Task statement: For the material below, return exactly the lines starting at the one holding "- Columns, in" and ending at the one holding "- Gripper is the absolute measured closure", counting both as part of the range.

Available data:
*** Begin section ***

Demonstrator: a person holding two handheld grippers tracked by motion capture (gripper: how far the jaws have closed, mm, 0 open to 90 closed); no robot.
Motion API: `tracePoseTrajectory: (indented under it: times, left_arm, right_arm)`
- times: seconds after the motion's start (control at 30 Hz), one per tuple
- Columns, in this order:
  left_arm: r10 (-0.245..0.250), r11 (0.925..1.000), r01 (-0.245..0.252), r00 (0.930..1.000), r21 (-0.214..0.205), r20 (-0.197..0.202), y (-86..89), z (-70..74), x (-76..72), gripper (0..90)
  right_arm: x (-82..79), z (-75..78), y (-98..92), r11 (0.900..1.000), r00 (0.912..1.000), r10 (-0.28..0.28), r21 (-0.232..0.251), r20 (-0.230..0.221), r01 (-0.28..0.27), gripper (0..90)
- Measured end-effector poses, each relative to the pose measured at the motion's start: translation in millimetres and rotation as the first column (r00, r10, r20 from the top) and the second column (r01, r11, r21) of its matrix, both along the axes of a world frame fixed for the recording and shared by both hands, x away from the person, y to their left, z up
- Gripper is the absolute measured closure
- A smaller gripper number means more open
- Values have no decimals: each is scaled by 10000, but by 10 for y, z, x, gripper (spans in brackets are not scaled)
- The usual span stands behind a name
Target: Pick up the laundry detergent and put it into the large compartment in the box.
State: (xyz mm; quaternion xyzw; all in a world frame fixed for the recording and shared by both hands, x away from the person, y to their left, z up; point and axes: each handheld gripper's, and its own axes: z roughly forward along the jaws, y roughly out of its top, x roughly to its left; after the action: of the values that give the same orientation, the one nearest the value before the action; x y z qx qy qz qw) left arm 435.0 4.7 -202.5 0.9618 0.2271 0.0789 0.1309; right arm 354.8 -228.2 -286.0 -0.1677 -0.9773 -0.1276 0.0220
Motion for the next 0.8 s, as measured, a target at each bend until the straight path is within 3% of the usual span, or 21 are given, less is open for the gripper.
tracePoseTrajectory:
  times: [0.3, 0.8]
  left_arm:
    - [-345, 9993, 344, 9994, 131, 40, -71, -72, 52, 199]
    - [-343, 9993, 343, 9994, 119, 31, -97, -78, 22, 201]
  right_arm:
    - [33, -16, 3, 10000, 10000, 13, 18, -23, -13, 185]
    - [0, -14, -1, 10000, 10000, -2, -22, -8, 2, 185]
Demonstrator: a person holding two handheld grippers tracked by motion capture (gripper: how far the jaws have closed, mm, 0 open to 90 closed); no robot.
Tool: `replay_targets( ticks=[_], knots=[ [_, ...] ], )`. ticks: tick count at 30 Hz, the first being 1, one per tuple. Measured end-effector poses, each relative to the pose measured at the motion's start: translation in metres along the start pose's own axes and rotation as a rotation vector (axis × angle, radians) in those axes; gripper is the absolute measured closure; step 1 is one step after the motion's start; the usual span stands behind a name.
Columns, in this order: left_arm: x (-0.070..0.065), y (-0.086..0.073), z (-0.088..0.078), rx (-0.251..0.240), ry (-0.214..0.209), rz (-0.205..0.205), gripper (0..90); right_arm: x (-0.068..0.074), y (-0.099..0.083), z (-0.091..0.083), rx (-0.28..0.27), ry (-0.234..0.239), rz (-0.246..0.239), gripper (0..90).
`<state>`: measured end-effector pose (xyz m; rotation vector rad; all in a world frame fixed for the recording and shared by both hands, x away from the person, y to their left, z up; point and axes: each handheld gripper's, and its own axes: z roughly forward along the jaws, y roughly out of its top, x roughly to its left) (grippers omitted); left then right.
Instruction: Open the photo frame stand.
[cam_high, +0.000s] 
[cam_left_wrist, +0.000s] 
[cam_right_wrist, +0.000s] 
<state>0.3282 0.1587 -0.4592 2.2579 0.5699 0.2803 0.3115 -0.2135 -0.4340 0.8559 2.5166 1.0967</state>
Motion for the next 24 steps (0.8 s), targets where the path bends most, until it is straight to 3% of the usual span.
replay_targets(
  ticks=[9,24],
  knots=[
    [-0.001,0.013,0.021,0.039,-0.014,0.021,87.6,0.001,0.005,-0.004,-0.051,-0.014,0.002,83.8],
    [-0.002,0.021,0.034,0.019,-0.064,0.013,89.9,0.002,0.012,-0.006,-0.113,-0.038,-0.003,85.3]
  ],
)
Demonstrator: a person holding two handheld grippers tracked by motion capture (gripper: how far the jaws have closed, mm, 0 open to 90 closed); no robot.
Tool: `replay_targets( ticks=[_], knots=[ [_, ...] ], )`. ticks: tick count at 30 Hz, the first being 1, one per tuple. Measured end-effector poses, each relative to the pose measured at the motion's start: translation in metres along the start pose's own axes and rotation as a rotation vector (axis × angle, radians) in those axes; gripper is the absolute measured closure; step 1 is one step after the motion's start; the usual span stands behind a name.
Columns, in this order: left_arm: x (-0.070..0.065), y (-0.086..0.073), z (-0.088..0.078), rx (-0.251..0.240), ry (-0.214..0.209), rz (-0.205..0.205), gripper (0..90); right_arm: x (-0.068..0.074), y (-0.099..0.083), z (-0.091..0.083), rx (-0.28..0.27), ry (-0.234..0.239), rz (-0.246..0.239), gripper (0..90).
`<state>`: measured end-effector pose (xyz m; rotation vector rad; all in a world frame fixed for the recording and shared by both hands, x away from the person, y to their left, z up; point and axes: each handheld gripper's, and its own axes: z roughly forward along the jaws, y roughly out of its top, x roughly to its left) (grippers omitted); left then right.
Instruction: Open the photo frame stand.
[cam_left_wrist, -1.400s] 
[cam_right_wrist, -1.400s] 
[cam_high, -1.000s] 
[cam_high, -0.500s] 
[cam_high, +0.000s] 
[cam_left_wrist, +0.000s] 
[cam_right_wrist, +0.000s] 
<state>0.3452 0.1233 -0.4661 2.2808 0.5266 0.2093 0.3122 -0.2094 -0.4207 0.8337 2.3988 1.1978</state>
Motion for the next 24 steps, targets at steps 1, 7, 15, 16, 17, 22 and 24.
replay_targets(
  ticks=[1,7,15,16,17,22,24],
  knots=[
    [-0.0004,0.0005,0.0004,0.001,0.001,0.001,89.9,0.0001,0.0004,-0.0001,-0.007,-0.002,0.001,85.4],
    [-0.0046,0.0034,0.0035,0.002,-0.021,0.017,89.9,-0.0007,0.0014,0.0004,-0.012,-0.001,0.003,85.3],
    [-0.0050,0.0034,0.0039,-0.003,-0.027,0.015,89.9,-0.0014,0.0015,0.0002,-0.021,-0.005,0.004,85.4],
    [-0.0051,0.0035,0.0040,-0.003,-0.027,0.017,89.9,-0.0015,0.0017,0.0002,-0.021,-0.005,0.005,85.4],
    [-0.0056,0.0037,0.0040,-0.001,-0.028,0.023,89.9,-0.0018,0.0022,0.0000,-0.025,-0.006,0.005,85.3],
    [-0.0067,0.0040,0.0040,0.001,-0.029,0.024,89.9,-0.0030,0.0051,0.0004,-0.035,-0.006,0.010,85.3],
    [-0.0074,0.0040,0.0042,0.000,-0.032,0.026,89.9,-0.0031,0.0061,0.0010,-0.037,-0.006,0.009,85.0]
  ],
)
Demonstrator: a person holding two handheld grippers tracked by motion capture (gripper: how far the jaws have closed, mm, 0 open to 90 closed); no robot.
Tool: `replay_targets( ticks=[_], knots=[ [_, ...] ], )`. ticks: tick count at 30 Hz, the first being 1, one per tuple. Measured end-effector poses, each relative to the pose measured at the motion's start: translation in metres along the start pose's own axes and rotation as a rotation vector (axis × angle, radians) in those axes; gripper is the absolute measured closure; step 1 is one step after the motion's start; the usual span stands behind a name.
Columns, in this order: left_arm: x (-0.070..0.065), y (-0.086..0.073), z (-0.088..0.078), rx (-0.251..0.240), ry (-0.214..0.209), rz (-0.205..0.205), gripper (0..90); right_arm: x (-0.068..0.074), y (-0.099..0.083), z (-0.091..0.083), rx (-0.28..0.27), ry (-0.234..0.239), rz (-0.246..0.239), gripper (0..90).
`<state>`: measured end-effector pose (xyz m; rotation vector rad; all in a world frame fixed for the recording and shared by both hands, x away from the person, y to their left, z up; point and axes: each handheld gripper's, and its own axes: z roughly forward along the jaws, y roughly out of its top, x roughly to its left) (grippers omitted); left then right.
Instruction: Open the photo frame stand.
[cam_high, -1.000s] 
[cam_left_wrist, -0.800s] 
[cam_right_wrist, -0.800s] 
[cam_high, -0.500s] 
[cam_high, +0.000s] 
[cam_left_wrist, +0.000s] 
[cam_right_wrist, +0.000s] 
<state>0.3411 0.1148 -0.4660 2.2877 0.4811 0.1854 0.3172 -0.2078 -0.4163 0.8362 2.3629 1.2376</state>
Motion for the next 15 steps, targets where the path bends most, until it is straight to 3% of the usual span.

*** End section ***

Task output:
- Columns, in this order:
  left_arm: r10 (-0.245..0.250), r11 (0.925..1.000), r01 (-0.245..0.252), r00 (0.930..1.000), r21 (-0.214..0.205), r20 (-0.197..0.202), y (-86..89), z (-70..74), x (-76..72), gripper (0..90)
  right_arm: x (-82..79), z (-75..78), y (-98..92), r11 (0.900..1.000), r00 (0.912..1.000), r10 (-0.28..0.28), r21 (-0.232..0.251), r20 (-0.230..0.221), r01 (-0.28..0.27), gripper (0..90)
- Measured end-effector poses, each relative to the pose measured at the motion's start: translation in millimetres and rotation as the first column (r00, r10, r20 from the top) and the second column (r01, r11, r21) of its matrix, both along the axes of a world frame fixed for the recording and shared by both hands, x away from the person, y to their left, z up
- Gripper is the absolute measured closure

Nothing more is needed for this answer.